Deep learning-based image matching faces a critical challenge when deployed on computationally constrained embedded aerial devices. Transformer-based architectures, particularly the scaled dot-product attention mechanism, incur high computational costs that limit inference speed for real-time applications. To address this bottleneck, we propose FastGlue, a sparse feature matching algorithm that adapts the LightGlue architecture through two targeted modifications: replacing the scaled dot-product attention with a ReLU-based linear attention module, and reducing the depth of the graph neural network. These changes reduce computational complexity while maintaining competitive matching performance. Evaluations on HPatches and MegaDepth-1500 benchmarks show that FastGlue achieves accuracy comparable to LightGlue while improving inference speed—from 20.05 ms to 17.05 ms on GPU, and from 840.45 ms to 665.85 ms on an RK3588 embedded CPU. Our work demonstrates that targeted architectural simplifications can yield meaningful efficiency gains for deep learning-based feature matching on resource-constrained platforms.

4:45pm - 5:00pm

SCOP: An Open-Source and Educational JAX-Powered Framework for Generic Photogrammetric Bundle Adjustment

Adrien Gressin

University of Applied Sciences Western Switzerland (HES-SO / HEIG-VD)
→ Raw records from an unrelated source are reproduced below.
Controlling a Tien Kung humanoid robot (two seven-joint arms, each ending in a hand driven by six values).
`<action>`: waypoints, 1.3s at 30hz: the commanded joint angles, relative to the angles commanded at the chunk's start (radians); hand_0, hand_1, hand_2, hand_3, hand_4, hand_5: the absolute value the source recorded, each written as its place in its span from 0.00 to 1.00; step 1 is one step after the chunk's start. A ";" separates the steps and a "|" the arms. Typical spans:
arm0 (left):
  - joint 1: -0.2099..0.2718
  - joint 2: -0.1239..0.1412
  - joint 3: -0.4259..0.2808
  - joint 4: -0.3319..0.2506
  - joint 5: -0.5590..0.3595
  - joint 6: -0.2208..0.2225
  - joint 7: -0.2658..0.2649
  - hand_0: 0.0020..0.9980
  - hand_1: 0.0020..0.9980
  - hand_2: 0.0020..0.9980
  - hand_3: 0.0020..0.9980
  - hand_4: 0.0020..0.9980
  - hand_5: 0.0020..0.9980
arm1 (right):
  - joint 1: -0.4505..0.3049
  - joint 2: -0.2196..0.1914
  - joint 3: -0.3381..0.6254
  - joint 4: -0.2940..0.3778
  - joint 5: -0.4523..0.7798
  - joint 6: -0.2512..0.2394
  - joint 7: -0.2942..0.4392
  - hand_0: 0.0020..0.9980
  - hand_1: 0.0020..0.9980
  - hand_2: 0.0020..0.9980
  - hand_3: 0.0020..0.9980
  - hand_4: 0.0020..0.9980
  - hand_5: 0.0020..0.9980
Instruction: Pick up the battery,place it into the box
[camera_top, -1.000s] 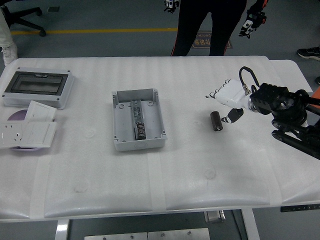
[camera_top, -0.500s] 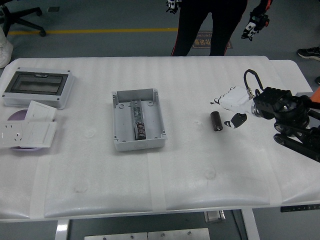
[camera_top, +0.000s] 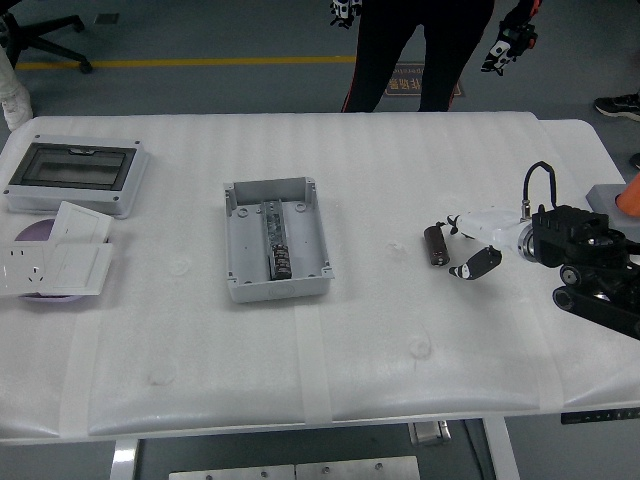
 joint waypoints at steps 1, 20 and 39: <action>0.000 -0.001 0.001 0.000 0.001 -0.001 0.000 0.37 0.61 0.50 0.30 0.46 0.36 | 0.000 0.001 0.002 0.000 0.011 -0.004 0.002 0.93 0.77 0.92 1.00 0.90 0.46; -0.005 -0.001 0.002 0.000 0.000 0.002 -0.008 0.37 0.61 0.50 0.29 0.45 0.34 | 0.009 0.043 -0.029 -0.027 -0.025 -0.036 0.006 0.91 0.75 0.89 1.00 0.93 0.49; -0.007 -0.001 0.016 0.000 -0.011 0.004 -0.019 0.38 0.61 0.50 0.29 0.45 0.34 | 0.001 0.051 -0.023 -0.041 -0.025 -0.064 0.006 0.84 0.69 0.75 0.80 0.65 0.34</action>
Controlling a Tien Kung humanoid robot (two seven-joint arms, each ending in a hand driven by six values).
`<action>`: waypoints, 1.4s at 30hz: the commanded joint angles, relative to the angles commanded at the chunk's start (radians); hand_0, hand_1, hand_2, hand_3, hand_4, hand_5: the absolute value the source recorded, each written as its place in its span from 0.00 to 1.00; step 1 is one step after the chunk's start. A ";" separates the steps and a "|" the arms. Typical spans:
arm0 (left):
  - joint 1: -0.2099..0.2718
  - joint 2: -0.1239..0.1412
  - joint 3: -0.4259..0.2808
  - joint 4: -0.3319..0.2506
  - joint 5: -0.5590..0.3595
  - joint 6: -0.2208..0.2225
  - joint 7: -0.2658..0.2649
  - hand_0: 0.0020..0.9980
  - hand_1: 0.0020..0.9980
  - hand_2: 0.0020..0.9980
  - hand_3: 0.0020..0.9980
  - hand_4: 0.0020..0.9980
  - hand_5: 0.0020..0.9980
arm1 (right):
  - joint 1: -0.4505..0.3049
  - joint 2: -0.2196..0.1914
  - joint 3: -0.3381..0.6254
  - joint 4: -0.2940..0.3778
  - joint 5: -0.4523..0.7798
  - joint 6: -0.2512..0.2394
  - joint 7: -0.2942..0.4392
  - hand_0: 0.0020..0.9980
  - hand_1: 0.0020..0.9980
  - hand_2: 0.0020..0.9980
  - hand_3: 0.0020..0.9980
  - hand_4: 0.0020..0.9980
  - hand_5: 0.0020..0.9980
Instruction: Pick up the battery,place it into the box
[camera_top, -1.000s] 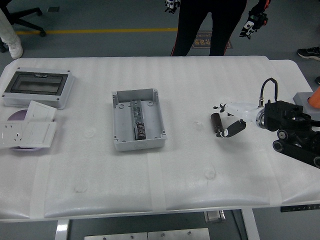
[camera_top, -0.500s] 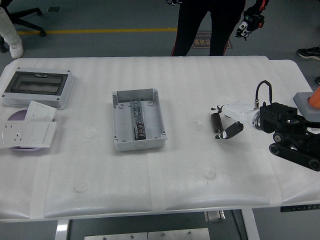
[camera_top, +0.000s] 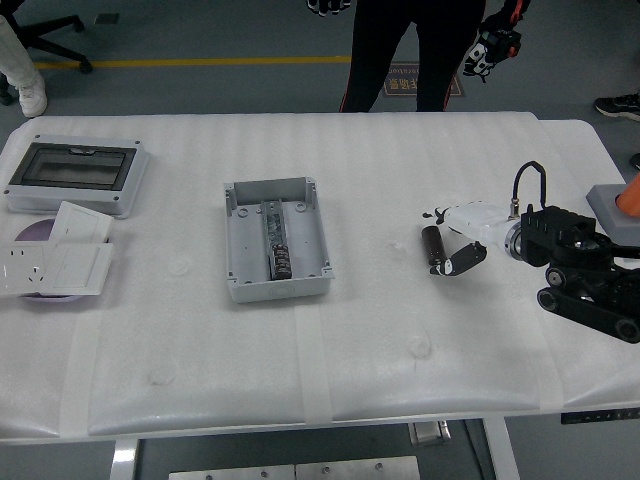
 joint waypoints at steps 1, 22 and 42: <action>0.000 0.000 0.001 0.000 -0.001 0.000 -0.001 0.38 0.61 0.50 0.29 0.45 0.34 | -0.001 0.001 0.002 -0.001 -0.001 0.004 0.000 0.84 0.69 0.75 0.80 0.65 0.34; 0.005 -0.004 0.019 0.001 0.008 0.001 -0.012 0.38 0.61 0.50 0.29 0.46 0.35 | 0.010 -0.014 0.097 0.074 -0.001 -0.046 -0.016 0.80 0.64 0.67 0.72 0.55 0.28; 0.024 -0.008 -0.057 0.000 0.076 -0.017 0.043 0.38 0.61 0.50 0.29 0.46 0.35 | -0.079 0.241 0.319 0.237 -0.018 -0.099 -0.037 0.79 0.64 0.68 0.73 0.57 0.29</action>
We present SCOP, an open-source and educational framework for generic photogrammetric bundle adjustment built in Python and powered by JAX automatic differentiation. SCOP removes the need for manual Jacobian derivation by expressing all projection models as pure mathematical functions with automatically computed exact derivatives.
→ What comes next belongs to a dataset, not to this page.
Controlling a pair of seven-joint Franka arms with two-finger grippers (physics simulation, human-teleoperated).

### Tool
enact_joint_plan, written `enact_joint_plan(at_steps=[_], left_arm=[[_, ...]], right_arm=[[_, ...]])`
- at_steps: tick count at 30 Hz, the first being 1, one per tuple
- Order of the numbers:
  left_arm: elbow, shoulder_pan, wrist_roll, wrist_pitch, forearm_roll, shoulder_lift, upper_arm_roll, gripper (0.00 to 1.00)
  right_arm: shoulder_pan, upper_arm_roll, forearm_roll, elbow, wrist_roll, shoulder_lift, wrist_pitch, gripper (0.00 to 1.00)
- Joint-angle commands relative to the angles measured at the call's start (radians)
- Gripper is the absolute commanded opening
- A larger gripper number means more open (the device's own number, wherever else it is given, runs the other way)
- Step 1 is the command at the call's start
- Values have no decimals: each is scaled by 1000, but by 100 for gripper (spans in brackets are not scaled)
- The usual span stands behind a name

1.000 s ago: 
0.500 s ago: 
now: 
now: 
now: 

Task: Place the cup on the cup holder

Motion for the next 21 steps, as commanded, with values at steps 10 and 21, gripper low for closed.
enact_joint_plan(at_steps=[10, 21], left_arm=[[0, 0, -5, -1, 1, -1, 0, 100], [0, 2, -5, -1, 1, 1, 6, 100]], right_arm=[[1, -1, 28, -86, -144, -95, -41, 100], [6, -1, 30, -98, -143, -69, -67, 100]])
The framework supports multiple camera geometries (pinhole, fisheye, equirectangular) and optimization methods (Gauss-Newton, Gauss-Newton-Armijo, Levenberg-Marquardt, Gradient Descent). Its modular architecture, separating cameras, images, and observations, allows easy extension to new sensors and constraint types, including GNSS positions, ground control points, and geodetic observations.

A hybrid computation pipeline combines JAX for differentiation with a Rust backend for sparse Schur complement elimination, achieving ~0.5 s per iteration on a real-world dataset with 79k unknowns and 181k observations. Following classical least-squares photogrammetry, SCOP provides rigorous uncertainty estimation through covariance matrices, normalized residuals, and reliability indices. With synthetic data tools and interactive 3D visualization, it enables transparent teaching and reproducible research.

5:00pm - 5:15pm

TriCo-Net: Learning Semantically Aware Local Features via Triple Consistency

Longze Zhu^1,2, Li Yan^1,2, Hong Xie^1,2, Hao Wu^1,2, Shan Su^1,2, Binbing Wang¹, Xiaoteng Yang¹, Junjie Yuan¹, Aoran Li³

¹Wuhan University, The School of Geodesy and Geomatics, Wuhan 430079, Hubei, China; ²Hubei Luojia Laboratory, Wuhan 430079, Hubei, China; ³Henan Normal University, The College of Software, Xinxiang 453000, Henan, China

Local feature matching in complex scenes is hindered by semantic ambiguity, where detectors often latch onto transient or repetitive patterns. We present TriCo-Net, which learns semantically aware and discriminative local features by enforcing a Triple Consistency (TriCo) principle across implicit semantics, scale, and spatial context. During training, an Implicit Semantic Strategy (ISS) distills cues from a segmentation teacher to modulate keypoint reliability and descriptor learning, while introducing no overhead at inference. A Scale-wise Semantic Harmonizer (SSH) aligns and fuses feature-pyramid levels to ensure cross-scale coherence, and a Global Context Propagator (GCP) broadcasts scene-level dependencies to resolve local ambiguities. On Aachen Day–Night v1.1, TriCo-Net achieves strong and consistent gains in visual localization, particularly under night conditions, and exhibits robustness to blur, noise, and large homographies. Ablations show complementary benefits from ISS, SSH, and GCP, with ISS contributing most at tight thresholds and at night. TriCo-Net narrows the day–night performance gap while maintaining mid-range throughput, offering a practical trade-off between robustness and efficiency.